包丁研ぎ

JAXAメールマガジン第282号(2017年1月20日発行)
廣谷智成

こんにちは、空力技術研究ユニットの廣谷 智成です。

皆さんはレストランですばらしい料理が出された時、誰を賞賛しますか? やはり料理を作った調理師がすばらしいと思いますか? 材料の野菜や肉を生産した農家の人々がすばらしいと思いますか? それはその通りだと思います。でも、すばらしい材料があって、すばらしい調理師がいても、包丁や鍋がダメな物では、せっかくの材料や調理師の腕がムダになり、料理は台無しになってしまうのではないでしょうか。すばらしい料理ができるためには、良い研ぎ師が研いだ包丁があり、良い職人が作った鍋があることも必要で、研ぎ師や鍋職人もすばらしい料理作りの一翼を担っていると思います。
航空分野のコラムを料理の話から始めてしまいましたが、料理と包丁研ぎ師の関係は、研究、開発においてもあるのではないかと思います。私は主に風洞の高精度化に関する研究をしています。この研究はおいしい料理を作るようなものではなく、包丁をよく切れるように研ぐようなものではないかなと、自分では考えています。

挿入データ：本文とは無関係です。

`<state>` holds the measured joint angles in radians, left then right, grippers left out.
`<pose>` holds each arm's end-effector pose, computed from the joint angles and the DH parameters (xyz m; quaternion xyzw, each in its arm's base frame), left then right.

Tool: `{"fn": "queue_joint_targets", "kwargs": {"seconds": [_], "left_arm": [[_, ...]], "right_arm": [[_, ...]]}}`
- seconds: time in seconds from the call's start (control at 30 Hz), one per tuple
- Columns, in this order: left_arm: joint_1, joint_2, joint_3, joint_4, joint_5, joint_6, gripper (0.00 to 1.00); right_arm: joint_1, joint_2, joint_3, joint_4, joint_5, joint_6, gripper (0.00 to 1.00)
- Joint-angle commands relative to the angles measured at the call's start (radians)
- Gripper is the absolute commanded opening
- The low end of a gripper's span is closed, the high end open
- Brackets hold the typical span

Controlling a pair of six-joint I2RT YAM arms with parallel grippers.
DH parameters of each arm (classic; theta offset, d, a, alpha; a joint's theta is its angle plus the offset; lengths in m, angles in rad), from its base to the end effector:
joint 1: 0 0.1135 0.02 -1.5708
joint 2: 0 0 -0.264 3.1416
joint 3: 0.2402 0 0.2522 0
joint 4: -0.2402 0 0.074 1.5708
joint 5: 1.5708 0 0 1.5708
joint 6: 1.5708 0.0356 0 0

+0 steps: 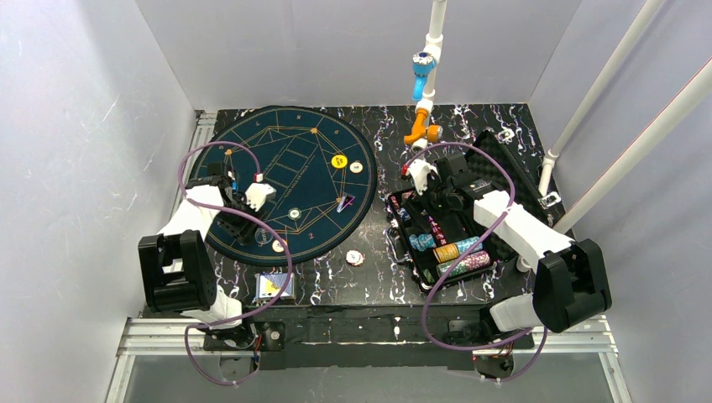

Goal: Distribute texas hold em gaming equipment

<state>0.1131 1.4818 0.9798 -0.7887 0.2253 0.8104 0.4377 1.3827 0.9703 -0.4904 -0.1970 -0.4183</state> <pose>0.2694 0.0226 0.2067 0.3509 0.9194 -0.0379 0.1738 0.2566 0.1278 0.2441 -0.4195 0.8420 0.0961 0.3253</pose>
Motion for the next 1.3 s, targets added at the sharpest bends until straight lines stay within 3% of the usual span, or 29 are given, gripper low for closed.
{"fn": "queue_joint_targets", "kwargs": {"seconds": [0.0, 0.4, 0.67, 0.8, 1.0, 1.27], "left_arm": [[0.008, -0.006, -0.015, 0.006, 0.017, 0.048, 0.30], [0.008, 0.004, -0.067, 0.051, -0.004, 0.064, 0.32], [0.008, 0.008, -0.011, 0.020, 0.017, 0.047, 0.64], [-0.009, 0.001, 0.073, -0.036, 0.065, 0.012, 0.69], [-0.164, 0.019, 0.196, -0.054, 0.107, -0.107, 0.68], [-0.315, 0.174, 0.252, 0.062, 0.098, -0.260, 0.70]], "right_arm": [[-0.007, -0.020, 0.001, 0.025, -0.010, 0.004, 0.88], [-0.007, -0.017, 0.001, 0.026, -0.010, 0.004, 0.88], [-0.007, -0.019, 0.001, 0.024, -0.012, 0.004, 0.88], [-0.007, -0.020, 0.004, 0.024, -0.016, 0.003, 0.88], [-0.007, -0.013, 0.006, 0.024, -0.021, 0.004, 0.88], [-0.007, -0.021, 0.002, 0.024, -0.016, 0.003, 0.89]]}}
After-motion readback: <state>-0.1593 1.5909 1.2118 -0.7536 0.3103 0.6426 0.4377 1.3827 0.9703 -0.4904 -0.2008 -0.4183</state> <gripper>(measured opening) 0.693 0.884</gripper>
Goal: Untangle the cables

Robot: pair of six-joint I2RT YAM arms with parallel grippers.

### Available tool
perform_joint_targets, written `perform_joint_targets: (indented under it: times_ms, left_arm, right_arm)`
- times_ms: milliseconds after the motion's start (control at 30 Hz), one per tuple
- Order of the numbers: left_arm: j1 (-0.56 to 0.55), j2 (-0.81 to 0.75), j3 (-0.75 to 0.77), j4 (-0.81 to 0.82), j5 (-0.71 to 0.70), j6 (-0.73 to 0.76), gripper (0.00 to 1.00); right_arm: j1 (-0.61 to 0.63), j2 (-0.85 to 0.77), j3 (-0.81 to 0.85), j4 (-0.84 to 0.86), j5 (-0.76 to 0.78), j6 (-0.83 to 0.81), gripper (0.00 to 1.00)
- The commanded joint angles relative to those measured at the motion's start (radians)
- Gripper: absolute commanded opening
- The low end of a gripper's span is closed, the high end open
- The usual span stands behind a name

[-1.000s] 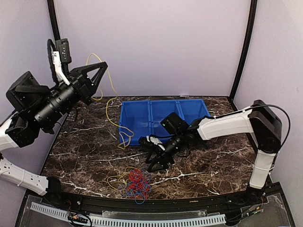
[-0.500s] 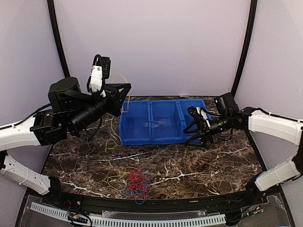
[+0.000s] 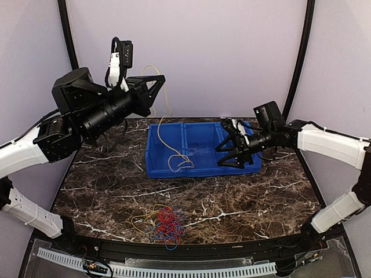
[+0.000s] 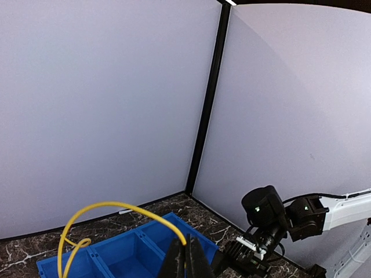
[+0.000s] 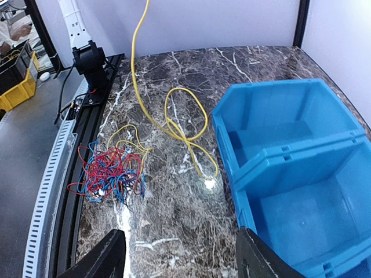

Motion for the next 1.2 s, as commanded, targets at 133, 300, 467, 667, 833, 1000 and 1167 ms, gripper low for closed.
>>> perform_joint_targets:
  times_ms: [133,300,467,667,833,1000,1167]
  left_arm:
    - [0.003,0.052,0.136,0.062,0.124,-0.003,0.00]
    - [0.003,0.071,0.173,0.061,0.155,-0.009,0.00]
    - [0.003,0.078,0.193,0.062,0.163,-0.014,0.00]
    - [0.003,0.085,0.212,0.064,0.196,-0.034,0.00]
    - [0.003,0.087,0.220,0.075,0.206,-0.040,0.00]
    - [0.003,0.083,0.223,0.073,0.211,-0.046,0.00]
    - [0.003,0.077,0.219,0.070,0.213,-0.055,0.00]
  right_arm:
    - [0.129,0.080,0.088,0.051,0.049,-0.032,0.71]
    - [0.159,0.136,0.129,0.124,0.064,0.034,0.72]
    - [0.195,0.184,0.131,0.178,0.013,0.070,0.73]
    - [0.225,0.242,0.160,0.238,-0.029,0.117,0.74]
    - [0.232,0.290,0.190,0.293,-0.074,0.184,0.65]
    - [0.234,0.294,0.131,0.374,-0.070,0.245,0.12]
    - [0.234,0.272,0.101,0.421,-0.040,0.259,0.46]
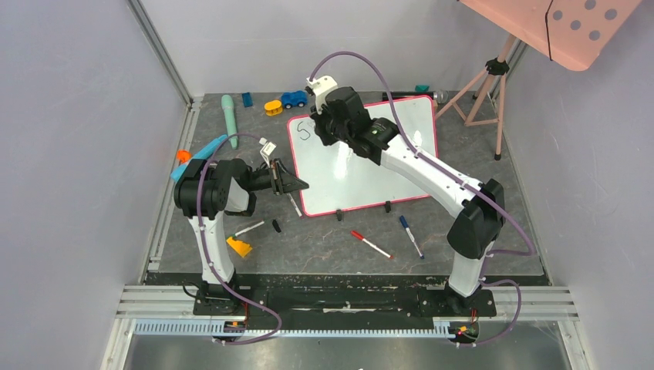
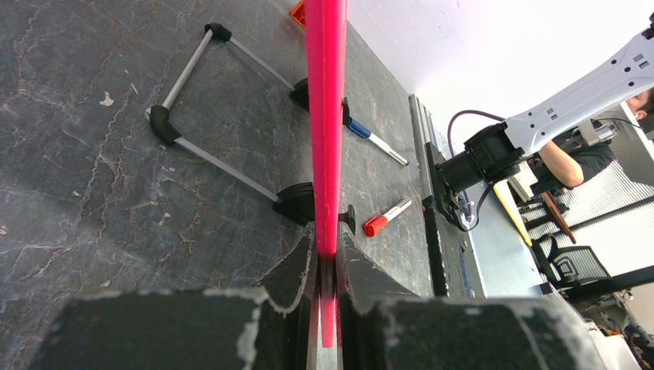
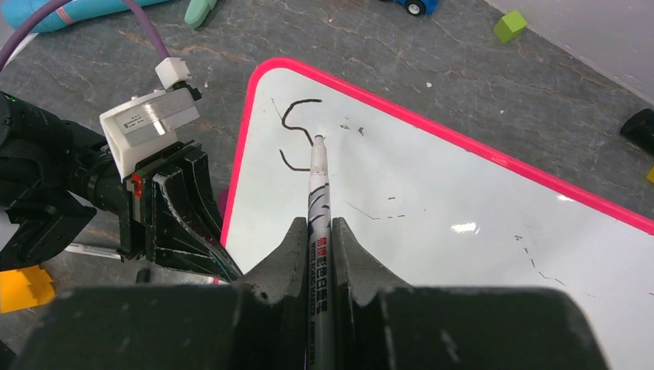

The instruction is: Write a sentence on the whiteboard

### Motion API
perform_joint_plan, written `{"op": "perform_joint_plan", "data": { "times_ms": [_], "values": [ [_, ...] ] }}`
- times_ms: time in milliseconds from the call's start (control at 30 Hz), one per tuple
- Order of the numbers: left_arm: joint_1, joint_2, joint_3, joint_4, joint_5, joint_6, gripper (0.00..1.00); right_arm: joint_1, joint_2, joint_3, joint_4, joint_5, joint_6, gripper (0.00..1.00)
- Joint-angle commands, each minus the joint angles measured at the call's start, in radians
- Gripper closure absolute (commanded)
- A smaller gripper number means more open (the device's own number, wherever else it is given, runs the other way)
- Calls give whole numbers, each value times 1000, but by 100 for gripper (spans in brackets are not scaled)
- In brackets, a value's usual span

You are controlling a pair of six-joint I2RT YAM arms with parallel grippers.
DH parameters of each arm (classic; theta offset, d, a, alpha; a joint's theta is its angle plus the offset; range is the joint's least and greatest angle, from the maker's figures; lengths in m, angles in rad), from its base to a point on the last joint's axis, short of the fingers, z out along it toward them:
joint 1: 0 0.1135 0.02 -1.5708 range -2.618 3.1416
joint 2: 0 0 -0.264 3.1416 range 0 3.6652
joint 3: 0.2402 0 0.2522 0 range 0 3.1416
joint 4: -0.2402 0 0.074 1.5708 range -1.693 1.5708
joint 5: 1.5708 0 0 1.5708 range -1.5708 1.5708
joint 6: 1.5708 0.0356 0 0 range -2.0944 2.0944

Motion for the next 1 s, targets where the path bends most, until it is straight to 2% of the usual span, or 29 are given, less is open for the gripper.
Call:
{"op": "perform_joint_plan", "data": {
  "times_ms": [0, 967],
  "values": [
    [-11, 0, -19, 51, 43, 64, 98, 0, -7, -1, -1, 15, 11, 100],
    [-11, 1, -18, 51, 44, 64, 98, -9, 62, 15, -27, 70, 14, 100]
  ]
}}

私の研究対象は風洞で、特にターゲットとしている風洞は6.5m×5.5m低速風洞です。ところで、皆さんは風洞をご覧になったことがありますか? あまり身近なものではないですよね。
風洞については、メールマガジン第219号で上野 真さんが紹介されていますが、ひとことで言ってしまうと、人工的に風の流れを作る装置です。風洞にはいくつかの方式がありますが、どの方式でも測定を行う部分(測定部)で、設定された条件の風の流れを人工的に作り出します。航空分野では航空機が飛んでいる時の、航空機の周りの風の流れを模擬するために風洞が使われ、実験的に航空機が空気から受ける力や、機体表面の圧力を計測したりします。

風洞を使った実験(風洞試験)で、航空機が飛んでいる時の流れの状態を完全に模擬できるかというと、残念ながらそうではありません。そのため、風洞試験で得られたデータがそのまま実際の航空機のデータとはならず、実際の状態と実験の差を埋めるための補正を行って、実際に航空機が空気から受ける力などを推算します。また、少しだけ条件が違うことの効果、例えば、基本となる機体形状とは尾翼の形状が少しだけ異なることの効果を理解したい場合には、基本となる機体形状についての風洞試験データと、尾翼の形状が少しだけ異なる形状についての風洞試験データの差を調べて評価します(これを差分評価といいます)。
実際に航空機が空気から受ける力を推算するための補正や、差分評価は風洞試験の再現性が良いこと、つまり、同じ条件の試験を行えば同じ結果が得られることが前提となっています。風洞試験の再現性があまり良くなければ、補正されたデータや差分評価の価値が薄れてしまい、良い風洞試験にはなりません。同じ条件で試験すれば同じ結果になるのは当たり前では?と思われるかもしれません。
しかし、高い精度で再現性を確保することは、なかなか難しい課題です。同じ条件で試験を行ったつもりでも、何かがわずかに異なってしまい、わずかなズレを生じてしまいます。異なっている何かとは計測機器の状態(計測機器にも誤差があります)かもしれませんし、風洞で作られる流れの質かもしれません。風洞の測定部に設置された模型支持装置周りの流れがわずかに変化したのかもしれません。このようなわずかなズレを生む要因を一つずつ調べ、一つずつ解決していくことで、より高い精度の再現性が確保された、より良い試験の行える風洞を目指して研究を進めています。やはり、すばらしい料理を作るためには、良く研がれた包丁が必要ですから。